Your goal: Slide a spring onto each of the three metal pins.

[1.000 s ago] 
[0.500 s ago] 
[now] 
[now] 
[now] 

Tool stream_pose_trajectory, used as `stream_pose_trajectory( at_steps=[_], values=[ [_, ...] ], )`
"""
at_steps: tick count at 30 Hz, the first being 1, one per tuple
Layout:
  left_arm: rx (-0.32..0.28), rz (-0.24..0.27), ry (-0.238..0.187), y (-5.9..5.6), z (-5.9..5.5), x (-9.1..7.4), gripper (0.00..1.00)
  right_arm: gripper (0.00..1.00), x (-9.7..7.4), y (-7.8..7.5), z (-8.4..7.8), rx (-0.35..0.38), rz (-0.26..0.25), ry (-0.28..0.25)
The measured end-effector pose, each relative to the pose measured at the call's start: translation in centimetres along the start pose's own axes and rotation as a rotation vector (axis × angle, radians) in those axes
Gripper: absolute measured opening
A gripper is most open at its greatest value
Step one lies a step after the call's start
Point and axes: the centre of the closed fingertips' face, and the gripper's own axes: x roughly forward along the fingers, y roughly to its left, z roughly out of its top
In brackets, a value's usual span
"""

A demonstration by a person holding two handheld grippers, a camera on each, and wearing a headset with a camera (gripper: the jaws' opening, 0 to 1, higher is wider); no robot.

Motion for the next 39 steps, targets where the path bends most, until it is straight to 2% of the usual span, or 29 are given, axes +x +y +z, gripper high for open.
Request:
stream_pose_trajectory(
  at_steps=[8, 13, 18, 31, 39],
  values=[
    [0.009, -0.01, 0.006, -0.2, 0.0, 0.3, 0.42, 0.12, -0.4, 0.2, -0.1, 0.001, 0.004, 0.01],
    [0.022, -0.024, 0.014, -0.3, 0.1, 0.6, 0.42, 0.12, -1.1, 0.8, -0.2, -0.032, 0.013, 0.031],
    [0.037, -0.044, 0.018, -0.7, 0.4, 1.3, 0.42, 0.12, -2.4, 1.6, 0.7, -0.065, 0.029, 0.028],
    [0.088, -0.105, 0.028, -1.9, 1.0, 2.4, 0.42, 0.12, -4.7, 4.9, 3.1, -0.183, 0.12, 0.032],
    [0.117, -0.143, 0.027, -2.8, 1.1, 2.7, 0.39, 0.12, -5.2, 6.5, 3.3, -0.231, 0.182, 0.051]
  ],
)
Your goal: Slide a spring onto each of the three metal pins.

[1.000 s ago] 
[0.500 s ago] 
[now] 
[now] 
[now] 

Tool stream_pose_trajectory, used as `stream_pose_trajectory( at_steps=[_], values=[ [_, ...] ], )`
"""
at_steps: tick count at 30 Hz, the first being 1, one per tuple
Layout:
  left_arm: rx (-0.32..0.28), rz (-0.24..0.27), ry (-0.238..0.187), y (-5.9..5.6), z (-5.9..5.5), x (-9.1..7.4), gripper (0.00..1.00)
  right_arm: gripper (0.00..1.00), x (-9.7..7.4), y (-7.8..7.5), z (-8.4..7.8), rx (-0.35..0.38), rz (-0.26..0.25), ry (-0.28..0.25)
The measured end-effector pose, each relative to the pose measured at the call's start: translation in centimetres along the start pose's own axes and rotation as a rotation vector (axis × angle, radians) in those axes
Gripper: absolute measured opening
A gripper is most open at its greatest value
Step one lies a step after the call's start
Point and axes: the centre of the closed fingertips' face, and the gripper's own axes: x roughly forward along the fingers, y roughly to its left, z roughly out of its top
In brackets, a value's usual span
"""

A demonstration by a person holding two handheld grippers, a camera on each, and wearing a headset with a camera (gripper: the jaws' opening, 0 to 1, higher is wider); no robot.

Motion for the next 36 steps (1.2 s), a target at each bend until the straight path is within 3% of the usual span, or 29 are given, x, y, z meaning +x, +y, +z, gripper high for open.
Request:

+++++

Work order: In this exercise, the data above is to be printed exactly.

Finished exercise:
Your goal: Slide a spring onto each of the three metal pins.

[1.000 s ago] 
[0.500 s ago] 
[now] 
[now] 
[now] 

Tool stream_pose_trajectory, used as `stream_pose_trajectory( at_steps=[_], values=[ [_, ...] ], )`
"""
at_steps: tick count at 30 Hz, the first being 1, one per tuple
Layout:
  left_arm: rx (-0.32..0.28), rz (-0.24..0.27), ry (-0.238..0.187), y (-5.9..5.6), z (-5.9..5.5), x (-9.1..7.4), gripper (0.00..1.00)
  right_arm: gripper (0.00..1.00), x (-9.7..7.4), y (-7.8..7.5), z (-8.4..7.8), rx (-0.35..0.38), rz (-0.26..0.25), ry (-0.28..0.25)
The measured end-effector pose, each relative to the pose measured at the call's start: translation in centimetres along the start pose's own axes and rotation as a rotation vector (axis × angle, radians) in those axes
Gripper: absolute measured opening
A gripper is most open at its greatest value
Step one lies a step after the call's start
Point and axes: the centre of the closed fingertips' face, and the gripper's own axes: x roughly forward along the fingers, y roughly to its left, z roughly out of its top
In brackets, a value's usual span
"""

A demonstration by a person holding two handheld grippers, a camera on each, and wearing a headset with a camera (gripper: the jaws' opening, 0 to 1, higher is wider); no robot.

Motion for the next 39 steps, targets where the path bends most, until it is straight to 2% of the usual span, or 29 are given, axes +x +y +z, gripper high for open.
Request:
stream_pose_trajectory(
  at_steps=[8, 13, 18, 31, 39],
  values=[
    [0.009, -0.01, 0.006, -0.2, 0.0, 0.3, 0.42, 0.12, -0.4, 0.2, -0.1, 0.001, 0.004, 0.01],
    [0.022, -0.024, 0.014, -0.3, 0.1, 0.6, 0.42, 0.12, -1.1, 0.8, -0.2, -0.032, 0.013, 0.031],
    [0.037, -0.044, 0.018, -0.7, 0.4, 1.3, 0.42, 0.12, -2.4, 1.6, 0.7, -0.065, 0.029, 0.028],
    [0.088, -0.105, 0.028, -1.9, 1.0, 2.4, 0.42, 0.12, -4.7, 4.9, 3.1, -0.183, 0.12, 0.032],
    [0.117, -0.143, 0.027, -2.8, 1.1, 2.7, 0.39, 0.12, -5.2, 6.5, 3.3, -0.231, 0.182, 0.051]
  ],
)
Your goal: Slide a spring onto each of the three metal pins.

[1.000 s ago] 
[0.500 s ago] 
[now] 
[now] 
[now] 

Tool stream_pose_trajectory, used as `stream_pose_trajectory( at_steps=[_], values=[ [_, ...] ], )`
"""
at_steps: tick count at 30 Hz, the first being 1, one per tuple
Layout:
  left_arm: rx (-0.32..0.28), rz (-0.24..0.27), ry (-0.238..0.187), y (-5.9..5.6), z (-5.9..5.5), x (-9.1..7.4), gripper (0.00..1.00)
  right_arm: gripper (0.00..1.00), x (-9.7..7.4), y (-7.8..7.5), z (-8.4..7.8), rx (-0.35..0.38), rz (-0.26..0.25), ry (-0.28..0.25)
The measured end-effector pose, each relative to the pose measured at the call's start: translation in centimetres along the start pose's own axes and rotation as a rotation vector (axis × angle, radians) in those axes
Gripper: absolute measured opening
A gripper is most open at its greatest value
Step one lies a step after the call's start
Point and axes: the centre of the closed fingertips' face, and the gripper's own axes: x roughly forward along the fingers, y roughly to its left, z roughly out of its top
In brackets, a value's usual span
"""

A demonstration by a person holding two handheld grippers, a camera on each, and wearing a headset with a camera (gripper: the jaws' opening, 0 to 1, higher is wider); no robot.

Motion for the next 36 steps (1.2 s), a target at each bend until the straight path is within 3% of the usual span, or 29 are given, x, y, z meaning +x, +y, +z, gripper high for open.
Request:

This concludes the output.